Ah, you’re back are you old friend. To say I’ve missed you would be a lie though you have been conspicuous by your absence. You’ve made yourself known; no concerns that I may have forgotten about you. I’ve cut my walks short, unable just yet to make the full route I’ve set as a goal, as you’ve begun to torment me these past number of days.


For the most part, I’ve been successful at ignoring you throughout the day, pushing through as I’ve done for years. Evenings have been harder; your voice seems louder in the evening, your torment stronger.


Then, late yesterday afternoon, there was no denying it. You had settled in for another visit and I settled in with my heating pad to read on the sofa when Gerry headed out for a meeting after dinner.


Bedtime. My husband’s concern prompted him to ask if I was taking something before bed. Drugs? I don’t need no steenkin’ drugs. I was, as always, stoic and stubborn and perhaps just a tad in the grasp of denial.
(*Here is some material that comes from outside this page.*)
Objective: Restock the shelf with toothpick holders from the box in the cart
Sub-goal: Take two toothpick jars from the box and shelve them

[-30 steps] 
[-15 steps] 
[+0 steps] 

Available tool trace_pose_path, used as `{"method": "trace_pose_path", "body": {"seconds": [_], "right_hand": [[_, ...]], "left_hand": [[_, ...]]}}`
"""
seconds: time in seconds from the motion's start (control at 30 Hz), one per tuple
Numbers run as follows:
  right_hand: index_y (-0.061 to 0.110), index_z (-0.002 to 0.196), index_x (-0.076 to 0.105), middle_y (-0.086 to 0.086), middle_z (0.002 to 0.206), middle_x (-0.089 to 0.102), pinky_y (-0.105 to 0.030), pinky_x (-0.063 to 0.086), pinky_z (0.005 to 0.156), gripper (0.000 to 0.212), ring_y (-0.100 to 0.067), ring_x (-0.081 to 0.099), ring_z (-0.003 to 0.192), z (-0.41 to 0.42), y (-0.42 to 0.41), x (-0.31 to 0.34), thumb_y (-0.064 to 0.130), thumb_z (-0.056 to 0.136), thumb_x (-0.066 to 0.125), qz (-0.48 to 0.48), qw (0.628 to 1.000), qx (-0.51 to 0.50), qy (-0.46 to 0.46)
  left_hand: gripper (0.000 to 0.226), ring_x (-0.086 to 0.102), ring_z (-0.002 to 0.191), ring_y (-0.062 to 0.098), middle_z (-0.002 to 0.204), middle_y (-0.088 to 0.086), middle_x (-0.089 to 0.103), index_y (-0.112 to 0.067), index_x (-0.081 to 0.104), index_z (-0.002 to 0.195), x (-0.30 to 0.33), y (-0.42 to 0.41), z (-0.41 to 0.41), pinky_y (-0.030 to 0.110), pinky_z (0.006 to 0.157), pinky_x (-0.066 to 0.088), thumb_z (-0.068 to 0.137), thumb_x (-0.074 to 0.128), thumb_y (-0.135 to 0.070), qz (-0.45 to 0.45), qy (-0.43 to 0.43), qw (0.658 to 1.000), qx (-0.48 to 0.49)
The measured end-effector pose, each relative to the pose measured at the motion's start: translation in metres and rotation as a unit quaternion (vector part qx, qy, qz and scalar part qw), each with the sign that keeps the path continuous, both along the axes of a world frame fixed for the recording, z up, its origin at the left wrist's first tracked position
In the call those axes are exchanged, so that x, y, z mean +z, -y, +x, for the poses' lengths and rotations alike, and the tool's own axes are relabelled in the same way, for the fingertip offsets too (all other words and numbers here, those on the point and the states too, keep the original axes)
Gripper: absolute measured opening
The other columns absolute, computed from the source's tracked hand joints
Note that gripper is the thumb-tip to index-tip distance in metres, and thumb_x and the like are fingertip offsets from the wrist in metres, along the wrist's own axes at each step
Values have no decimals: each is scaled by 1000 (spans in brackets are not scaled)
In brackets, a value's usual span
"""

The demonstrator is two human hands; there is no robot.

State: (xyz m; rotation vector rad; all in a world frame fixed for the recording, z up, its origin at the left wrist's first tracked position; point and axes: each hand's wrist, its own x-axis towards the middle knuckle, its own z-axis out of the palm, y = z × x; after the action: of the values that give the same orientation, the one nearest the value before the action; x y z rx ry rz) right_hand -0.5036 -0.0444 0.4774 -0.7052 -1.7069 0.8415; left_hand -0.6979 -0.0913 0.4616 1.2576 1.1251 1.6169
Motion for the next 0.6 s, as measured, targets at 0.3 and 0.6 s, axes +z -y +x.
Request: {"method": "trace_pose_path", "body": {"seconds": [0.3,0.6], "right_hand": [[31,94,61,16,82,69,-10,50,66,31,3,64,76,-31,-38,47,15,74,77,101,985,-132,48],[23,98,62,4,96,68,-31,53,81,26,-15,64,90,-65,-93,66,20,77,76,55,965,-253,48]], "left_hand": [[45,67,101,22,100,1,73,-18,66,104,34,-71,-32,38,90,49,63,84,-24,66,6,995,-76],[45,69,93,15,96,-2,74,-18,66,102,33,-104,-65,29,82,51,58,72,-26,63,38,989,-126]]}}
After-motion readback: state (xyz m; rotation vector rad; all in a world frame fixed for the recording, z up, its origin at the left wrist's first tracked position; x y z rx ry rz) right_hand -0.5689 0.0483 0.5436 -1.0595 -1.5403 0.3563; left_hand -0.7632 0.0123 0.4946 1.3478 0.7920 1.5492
Shortly after 2am the ache in my back woke me up. I moved this way and that trying unsuccessfully to find a comfortable position while my husband slept soundly next to me. Finally, admitting to myself that I needed to take something, I stumbled to the bathroom and tried to keep quiet as I rummaged through the cupboards looking for the muscle relaxants I was certain I had packed and brought with me in the move.


Unsuccessful in my quest, I grabbed a couple of over-the-counter pain relievers  and climbed back into bed. The OTC meds did nothing to take the edge off of the pain and I resolved myself to heading to the walk-in clinic in the morning to get a prescription bemoaning the fact that, like many British Columbians, we have not been able to secure a family doctor which meant I’d likely have to spend a couple of hours at the clinic.


Finally, I gave up on getting comfortable and decided to head to the couch with the heating pad I had left there a few hours earlier. Gerry, awake by now, asked if I needed a blanket and, stubborn as ever, I told him I’d grab one from the closet on my way. Good thing. Because there in a basket next to the towels, just where I now remembered putting them, were the muscle relaxers and pain pills I had been looking for. Relief.


Meds taken, heating pad on, blankie covering me, I settled in with my iPad on the sofa surfing around my new favourite blog, The Art of Doing Stuff, finding all manner of ideas for new projects. (Like I need any new projects.)


I was thankful that I didn’t have to worry about getting ready for work in a few hours. There have been many, many, mornings I’ve stumbled through my morning ablutions after having spent a restless night coping with chronic pain to get ready for work. There have been many, many days I’ve endured a full day at work only to come home and fall down spent and in physical agony.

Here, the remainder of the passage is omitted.